Task inputs.

-=-=-

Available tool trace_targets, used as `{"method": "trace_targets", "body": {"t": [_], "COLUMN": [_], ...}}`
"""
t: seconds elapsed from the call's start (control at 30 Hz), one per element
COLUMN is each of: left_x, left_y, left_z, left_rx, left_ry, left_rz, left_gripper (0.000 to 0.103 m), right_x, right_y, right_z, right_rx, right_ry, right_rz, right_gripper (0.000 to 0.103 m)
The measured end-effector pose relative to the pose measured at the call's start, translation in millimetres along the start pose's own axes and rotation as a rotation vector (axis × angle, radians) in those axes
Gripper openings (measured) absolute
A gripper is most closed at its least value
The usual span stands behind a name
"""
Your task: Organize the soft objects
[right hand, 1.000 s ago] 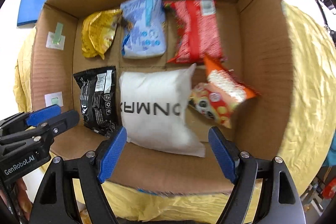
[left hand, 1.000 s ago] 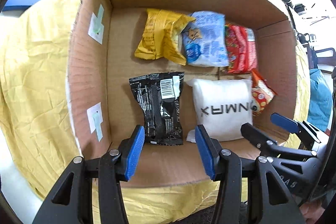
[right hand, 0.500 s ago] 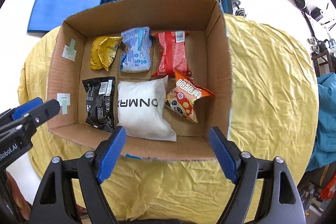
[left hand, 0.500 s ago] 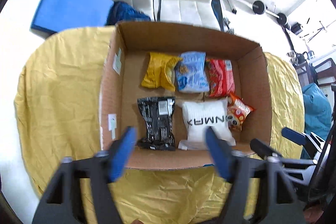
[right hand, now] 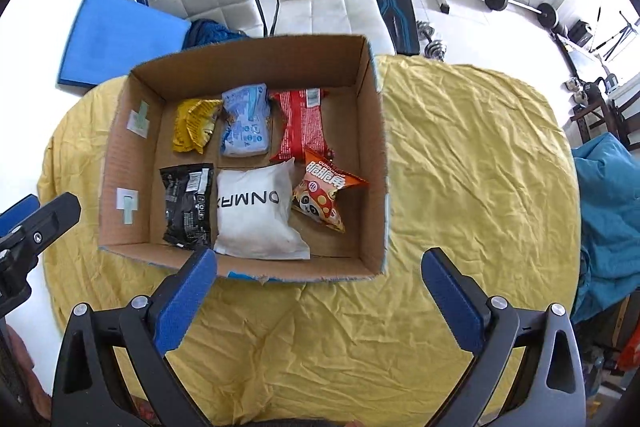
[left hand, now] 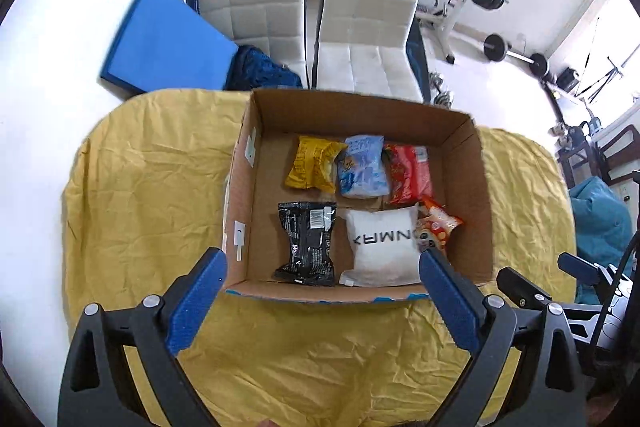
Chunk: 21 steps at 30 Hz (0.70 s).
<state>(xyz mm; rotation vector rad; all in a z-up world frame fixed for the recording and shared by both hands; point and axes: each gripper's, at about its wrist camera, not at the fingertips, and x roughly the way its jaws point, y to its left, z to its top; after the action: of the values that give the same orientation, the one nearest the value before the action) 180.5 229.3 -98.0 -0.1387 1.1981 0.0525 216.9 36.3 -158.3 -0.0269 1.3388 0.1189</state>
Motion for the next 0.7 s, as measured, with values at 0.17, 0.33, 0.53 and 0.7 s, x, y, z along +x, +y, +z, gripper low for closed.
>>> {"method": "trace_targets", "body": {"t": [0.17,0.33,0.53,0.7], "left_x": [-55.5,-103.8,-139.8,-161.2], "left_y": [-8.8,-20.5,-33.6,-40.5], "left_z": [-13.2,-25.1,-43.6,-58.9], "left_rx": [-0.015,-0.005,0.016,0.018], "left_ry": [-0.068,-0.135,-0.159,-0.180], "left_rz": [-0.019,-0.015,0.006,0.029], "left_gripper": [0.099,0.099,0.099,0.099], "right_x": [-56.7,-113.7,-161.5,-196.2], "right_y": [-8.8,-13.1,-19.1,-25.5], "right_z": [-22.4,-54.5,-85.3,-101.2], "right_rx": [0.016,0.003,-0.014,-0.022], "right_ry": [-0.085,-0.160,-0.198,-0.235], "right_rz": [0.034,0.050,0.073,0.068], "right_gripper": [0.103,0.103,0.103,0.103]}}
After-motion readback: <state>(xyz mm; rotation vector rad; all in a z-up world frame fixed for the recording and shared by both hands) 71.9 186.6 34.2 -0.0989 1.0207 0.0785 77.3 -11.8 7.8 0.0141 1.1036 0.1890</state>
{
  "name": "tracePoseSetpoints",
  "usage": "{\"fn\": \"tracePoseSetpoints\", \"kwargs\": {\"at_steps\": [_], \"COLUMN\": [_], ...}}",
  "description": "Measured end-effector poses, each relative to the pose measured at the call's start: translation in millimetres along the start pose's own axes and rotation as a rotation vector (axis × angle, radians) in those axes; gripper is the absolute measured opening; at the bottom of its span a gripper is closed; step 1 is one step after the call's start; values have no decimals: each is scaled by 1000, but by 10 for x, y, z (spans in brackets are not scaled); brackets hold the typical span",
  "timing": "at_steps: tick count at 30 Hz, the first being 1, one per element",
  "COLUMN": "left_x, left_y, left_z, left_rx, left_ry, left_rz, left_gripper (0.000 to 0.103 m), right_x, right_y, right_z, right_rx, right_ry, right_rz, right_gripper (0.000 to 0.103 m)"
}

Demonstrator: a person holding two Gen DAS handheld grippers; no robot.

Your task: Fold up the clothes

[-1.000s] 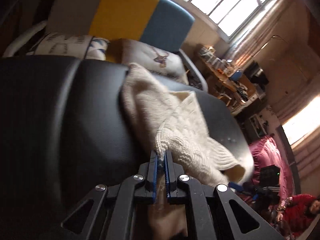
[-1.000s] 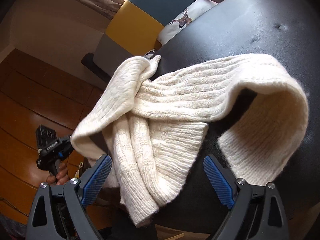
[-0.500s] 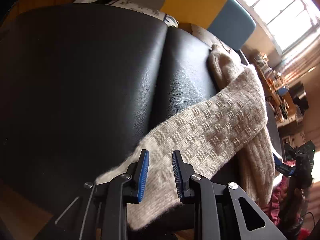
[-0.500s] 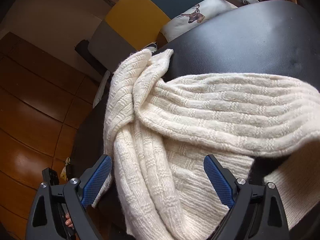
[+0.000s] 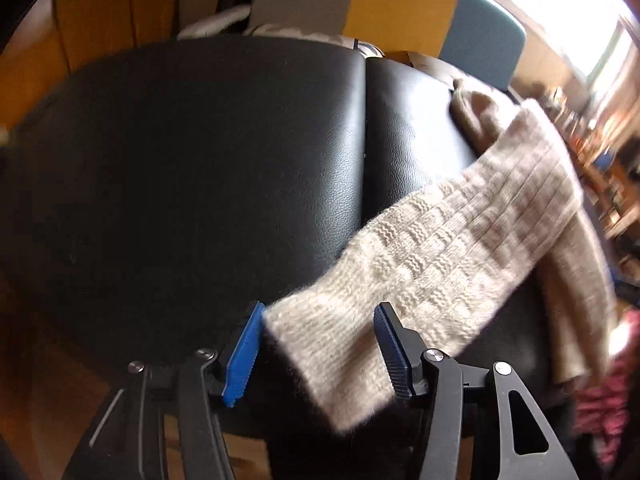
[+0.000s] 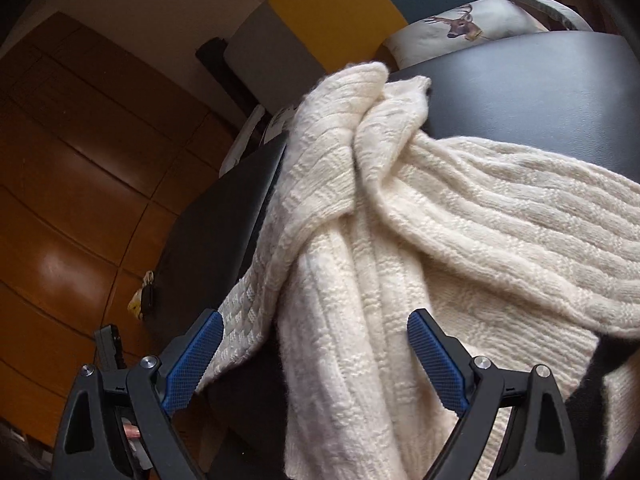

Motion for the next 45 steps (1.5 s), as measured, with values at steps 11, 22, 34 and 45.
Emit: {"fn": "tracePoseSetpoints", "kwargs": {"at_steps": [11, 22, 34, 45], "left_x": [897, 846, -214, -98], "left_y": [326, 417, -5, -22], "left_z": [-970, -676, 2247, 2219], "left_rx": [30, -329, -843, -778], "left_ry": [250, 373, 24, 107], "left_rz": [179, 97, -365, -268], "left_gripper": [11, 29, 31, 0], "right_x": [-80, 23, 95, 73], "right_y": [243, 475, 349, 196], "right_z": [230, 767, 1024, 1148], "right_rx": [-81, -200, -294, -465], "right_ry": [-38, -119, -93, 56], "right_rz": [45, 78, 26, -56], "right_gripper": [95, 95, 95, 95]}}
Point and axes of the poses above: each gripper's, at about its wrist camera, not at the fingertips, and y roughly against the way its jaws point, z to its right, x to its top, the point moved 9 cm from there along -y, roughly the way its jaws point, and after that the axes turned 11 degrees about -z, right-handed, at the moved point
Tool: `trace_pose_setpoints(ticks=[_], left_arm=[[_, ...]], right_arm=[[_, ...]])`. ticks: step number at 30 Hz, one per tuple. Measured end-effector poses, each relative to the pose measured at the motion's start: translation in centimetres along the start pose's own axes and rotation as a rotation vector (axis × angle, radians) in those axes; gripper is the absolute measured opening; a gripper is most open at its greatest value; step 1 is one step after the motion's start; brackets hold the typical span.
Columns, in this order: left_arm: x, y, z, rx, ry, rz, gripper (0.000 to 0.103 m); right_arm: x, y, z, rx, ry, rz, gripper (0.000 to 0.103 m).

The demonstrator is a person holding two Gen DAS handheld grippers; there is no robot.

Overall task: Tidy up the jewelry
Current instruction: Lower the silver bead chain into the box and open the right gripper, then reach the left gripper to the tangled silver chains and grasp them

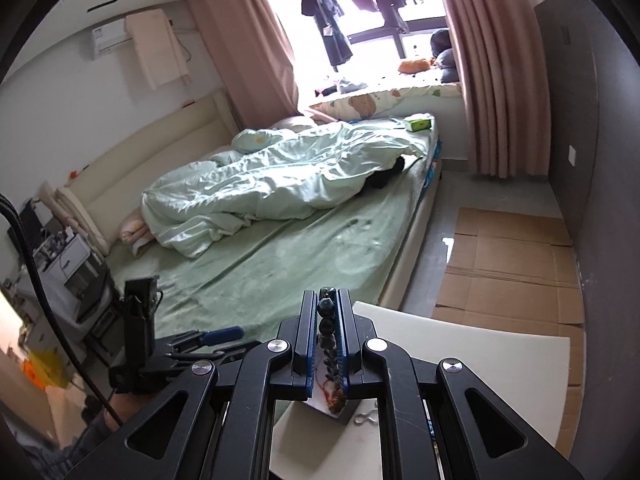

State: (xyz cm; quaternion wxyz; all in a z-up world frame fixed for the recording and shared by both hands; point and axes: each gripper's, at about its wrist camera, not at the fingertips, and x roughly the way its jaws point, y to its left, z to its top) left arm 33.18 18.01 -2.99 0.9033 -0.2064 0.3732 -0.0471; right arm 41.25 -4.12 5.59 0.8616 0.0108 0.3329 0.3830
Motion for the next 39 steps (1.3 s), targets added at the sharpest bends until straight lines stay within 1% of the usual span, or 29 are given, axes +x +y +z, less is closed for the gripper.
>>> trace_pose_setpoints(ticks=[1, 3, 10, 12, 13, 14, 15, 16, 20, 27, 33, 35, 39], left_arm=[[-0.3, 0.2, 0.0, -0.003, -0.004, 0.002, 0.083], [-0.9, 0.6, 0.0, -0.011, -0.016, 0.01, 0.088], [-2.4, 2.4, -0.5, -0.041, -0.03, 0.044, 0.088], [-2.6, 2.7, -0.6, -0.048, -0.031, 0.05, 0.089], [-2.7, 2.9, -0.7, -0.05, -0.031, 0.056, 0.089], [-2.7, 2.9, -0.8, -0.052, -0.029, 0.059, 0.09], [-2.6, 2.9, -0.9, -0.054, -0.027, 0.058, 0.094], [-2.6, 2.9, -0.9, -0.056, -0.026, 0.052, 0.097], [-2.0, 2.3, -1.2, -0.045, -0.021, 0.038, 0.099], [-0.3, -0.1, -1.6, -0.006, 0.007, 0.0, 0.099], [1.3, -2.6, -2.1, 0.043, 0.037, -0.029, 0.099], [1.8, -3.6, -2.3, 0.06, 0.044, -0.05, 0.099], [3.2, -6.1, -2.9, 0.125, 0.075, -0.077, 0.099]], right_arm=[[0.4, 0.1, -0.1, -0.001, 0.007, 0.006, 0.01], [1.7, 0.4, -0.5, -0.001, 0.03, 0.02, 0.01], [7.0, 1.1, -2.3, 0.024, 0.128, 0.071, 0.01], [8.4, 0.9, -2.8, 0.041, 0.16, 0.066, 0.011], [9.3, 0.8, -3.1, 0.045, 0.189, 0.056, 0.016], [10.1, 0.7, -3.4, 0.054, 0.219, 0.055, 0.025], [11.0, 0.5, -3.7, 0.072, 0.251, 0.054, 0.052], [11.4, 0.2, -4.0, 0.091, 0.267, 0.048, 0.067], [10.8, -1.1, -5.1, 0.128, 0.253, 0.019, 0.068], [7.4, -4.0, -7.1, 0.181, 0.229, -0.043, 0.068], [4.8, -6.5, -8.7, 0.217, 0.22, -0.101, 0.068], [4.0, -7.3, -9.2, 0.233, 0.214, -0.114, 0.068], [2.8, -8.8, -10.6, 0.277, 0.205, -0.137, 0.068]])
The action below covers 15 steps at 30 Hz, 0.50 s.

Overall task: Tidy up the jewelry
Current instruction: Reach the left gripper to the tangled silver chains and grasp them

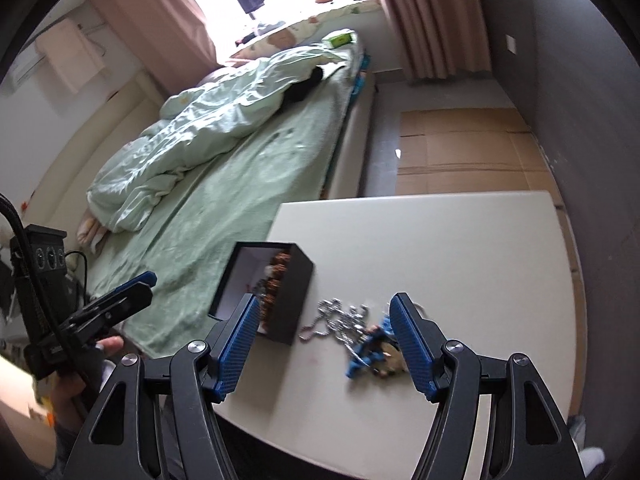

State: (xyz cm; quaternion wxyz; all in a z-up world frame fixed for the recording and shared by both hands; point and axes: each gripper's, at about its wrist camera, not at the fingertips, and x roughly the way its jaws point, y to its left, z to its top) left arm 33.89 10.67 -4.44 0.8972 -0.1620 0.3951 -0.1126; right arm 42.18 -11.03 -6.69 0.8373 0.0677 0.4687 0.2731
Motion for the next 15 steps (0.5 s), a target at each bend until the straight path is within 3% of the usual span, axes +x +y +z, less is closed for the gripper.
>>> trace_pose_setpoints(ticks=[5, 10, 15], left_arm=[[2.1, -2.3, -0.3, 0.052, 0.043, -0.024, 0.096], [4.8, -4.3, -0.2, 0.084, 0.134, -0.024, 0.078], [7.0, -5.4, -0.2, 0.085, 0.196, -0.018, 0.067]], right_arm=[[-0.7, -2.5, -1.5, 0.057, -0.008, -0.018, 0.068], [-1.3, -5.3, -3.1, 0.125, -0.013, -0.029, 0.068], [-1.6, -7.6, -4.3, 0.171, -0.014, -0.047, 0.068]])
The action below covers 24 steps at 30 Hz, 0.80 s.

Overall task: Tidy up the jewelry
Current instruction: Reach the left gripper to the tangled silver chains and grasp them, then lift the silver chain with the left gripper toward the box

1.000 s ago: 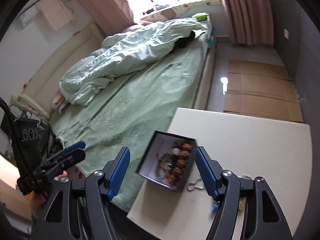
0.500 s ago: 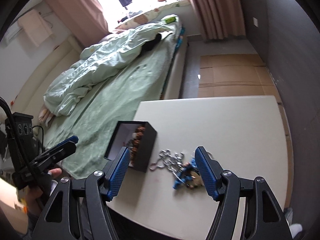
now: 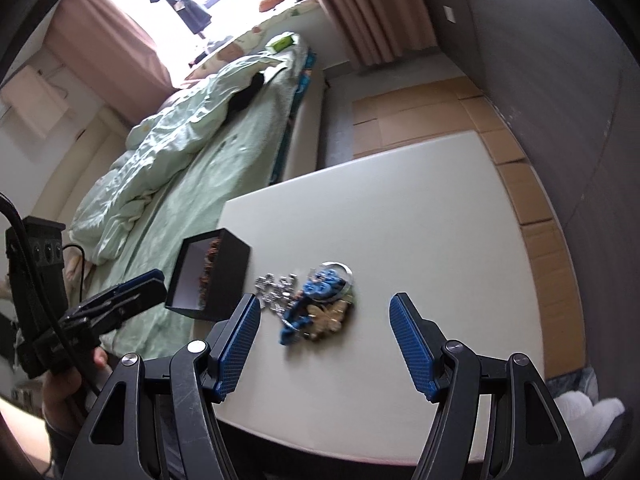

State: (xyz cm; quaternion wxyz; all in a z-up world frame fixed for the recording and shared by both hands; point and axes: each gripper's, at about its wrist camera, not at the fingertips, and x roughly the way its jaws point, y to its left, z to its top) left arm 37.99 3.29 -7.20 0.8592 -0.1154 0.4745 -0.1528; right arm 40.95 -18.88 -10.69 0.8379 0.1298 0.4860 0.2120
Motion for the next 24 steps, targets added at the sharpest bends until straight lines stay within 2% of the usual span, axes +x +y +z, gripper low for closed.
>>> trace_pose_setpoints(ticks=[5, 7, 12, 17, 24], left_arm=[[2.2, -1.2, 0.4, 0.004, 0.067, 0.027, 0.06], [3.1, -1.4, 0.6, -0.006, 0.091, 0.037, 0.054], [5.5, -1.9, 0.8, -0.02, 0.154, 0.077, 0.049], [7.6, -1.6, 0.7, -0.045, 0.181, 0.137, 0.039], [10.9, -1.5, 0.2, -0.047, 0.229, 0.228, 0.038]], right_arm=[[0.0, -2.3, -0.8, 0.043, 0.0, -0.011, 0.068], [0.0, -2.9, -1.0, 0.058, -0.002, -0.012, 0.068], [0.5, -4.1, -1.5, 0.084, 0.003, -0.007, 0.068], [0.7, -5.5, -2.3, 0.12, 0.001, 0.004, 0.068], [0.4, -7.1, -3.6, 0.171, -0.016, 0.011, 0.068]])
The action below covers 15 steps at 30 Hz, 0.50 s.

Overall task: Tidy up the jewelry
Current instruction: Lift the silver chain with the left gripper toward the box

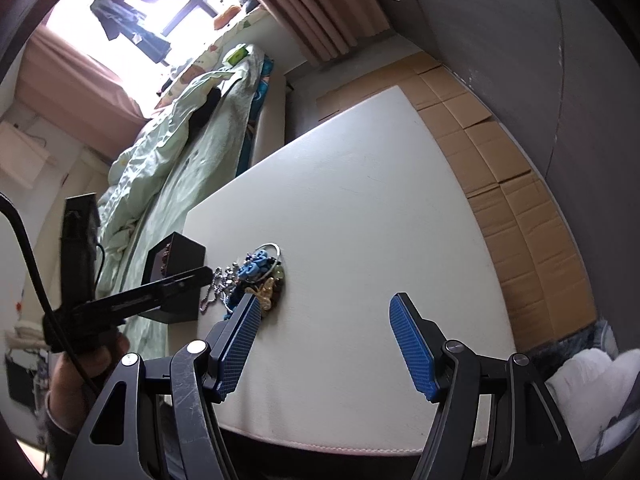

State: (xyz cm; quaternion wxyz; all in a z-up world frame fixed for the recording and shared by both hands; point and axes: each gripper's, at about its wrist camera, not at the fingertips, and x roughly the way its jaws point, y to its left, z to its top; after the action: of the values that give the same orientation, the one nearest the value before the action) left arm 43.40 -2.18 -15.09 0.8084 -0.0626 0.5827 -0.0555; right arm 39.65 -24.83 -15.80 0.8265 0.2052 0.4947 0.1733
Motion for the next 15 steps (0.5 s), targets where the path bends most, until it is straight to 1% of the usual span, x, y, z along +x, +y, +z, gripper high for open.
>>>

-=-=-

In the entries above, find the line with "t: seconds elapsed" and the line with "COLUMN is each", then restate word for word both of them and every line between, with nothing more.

t: seconds elapsed from the call's start (control at 30 Hz), one per element
COLUMN is each of: left_x, left_y, left_z, left_rx, left_ry, left_rz, left_gripper (0.000 to 0.103 m), right_x, right_y, right_z, right_rx, right_ry, right_rz, right_gripper (0.000 to 0.103 m)

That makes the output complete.